--- What this task involves ---
Gather each line containing the string "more" from these entries.

--- Dataset entries ---
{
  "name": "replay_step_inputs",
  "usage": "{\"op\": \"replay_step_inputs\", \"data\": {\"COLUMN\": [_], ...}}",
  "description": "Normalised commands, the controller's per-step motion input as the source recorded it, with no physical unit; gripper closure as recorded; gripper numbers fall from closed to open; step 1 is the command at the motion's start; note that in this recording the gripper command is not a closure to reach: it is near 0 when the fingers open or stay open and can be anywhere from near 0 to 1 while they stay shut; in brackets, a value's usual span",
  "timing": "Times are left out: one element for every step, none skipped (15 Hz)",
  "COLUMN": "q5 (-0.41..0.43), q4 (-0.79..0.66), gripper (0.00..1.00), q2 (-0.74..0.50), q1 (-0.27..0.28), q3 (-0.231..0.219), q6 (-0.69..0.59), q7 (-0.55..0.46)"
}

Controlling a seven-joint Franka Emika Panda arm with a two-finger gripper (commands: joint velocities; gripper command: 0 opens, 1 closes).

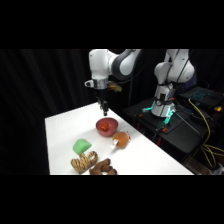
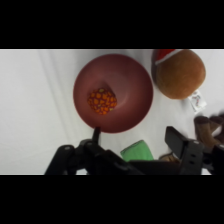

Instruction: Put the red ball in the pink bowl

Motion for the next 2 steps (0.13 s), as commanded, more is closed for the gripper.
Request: {"op": "replay_step_inputs", "data": {"q5": [-0.134, -0.117], "q4": [0.32, 0.30], "gripper": [0.00, 0.00], "q2": [-0.40, -0.37], "q1": [0.057, 0.047], "q3": [0.049, 0.048], "q6": [-0.76, -0.68], "q7": [0.06, 0.00]}}
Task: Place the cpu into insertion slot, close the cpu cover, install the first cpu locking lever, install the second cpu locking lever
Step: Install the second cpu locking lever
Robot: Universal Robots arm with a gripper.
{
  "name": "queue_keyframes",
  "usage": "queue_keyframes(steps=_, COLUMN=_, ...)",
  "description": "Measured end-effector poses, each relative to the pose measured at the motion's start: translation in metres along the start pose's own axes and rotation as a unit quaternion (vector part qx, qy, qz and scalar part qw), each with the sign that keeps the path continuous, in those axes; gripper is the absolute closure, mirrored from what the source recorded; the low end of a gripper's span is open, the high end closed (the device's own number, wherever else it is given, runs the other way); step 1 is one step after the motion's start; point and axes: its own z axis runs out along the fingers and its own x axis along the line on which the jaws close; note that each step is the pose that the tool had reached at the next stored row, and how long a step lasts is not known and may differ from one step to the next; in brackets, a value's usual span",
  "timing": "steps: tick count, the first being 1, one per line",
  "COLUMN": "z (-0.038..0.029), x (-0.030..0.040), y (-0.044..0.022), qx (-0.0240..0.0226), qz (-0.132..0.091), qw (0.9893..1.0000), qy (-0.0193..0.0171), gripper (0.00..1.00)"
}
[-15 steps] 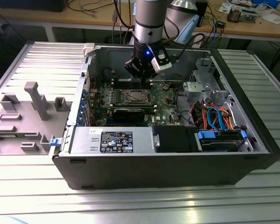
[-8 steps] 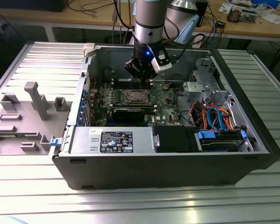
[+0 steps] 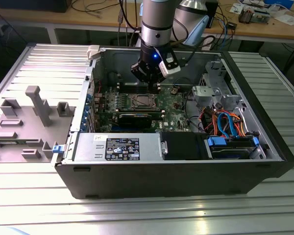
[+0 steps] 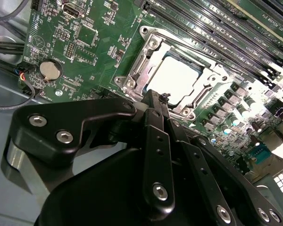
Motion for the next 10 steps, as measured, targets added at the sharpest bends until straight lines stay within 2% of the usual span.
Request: queue_keyframes(steps=10, z=-0.0001, x=-0.0001, y=-0.0027, qx=0.0, qz=0.0, qw=1.0, qy=0.0, gripper=0.89)
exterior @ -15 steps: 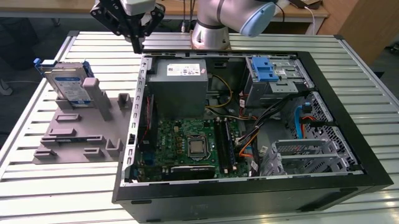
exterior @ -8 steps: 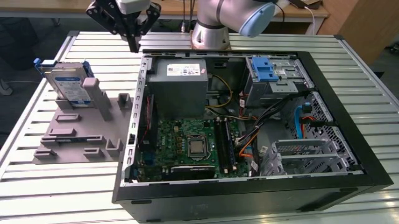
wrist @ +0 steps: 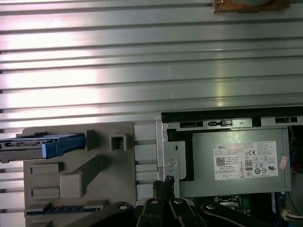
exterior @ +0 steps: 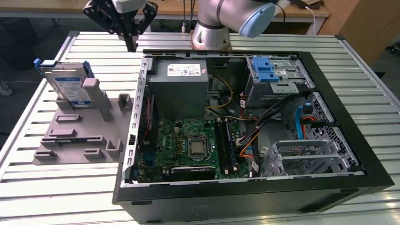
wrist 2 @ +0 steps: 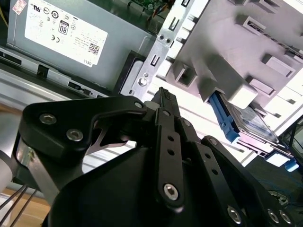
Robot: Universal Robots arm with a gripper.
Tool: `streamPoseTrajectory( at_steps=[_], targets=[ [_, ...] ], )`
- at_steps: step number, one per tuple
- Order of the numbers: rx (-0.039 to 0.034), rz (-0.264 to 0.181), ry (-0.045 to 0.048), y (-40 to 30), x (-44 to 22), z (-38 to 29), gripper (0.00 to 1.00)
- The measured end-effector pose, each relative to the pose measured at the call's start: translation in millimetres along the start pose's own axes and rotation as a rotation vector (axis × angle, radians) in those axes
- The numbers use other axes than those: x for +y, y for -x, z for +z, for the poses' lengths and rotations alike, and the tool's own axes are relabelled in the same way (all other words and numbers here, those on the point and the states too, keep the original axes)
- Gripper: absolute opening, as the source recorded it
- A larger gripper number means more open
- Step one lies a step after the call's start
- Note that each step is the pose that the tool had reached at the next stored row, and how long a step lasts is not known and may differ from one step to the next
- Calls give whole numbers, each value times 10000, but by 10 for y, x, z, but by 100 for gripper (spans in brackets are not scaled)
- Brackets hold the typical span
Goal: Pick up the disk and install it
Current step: 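Reach for the disk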
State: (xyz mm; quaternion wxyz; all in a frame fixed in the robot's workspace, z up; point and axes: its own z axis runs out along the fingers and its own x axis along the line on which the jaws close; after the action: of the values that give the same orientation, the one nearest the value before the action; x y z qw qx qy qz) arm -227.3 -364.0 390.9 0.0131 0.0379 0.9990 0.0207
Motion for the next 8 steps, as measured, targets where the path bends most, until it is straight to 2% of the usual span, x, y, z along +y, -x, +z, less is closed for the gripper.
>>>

--- Response ---
Motion for the next 2 steps (0.13 s), as commanded, more is closed for the gripper.
- A larger gripper number means more open

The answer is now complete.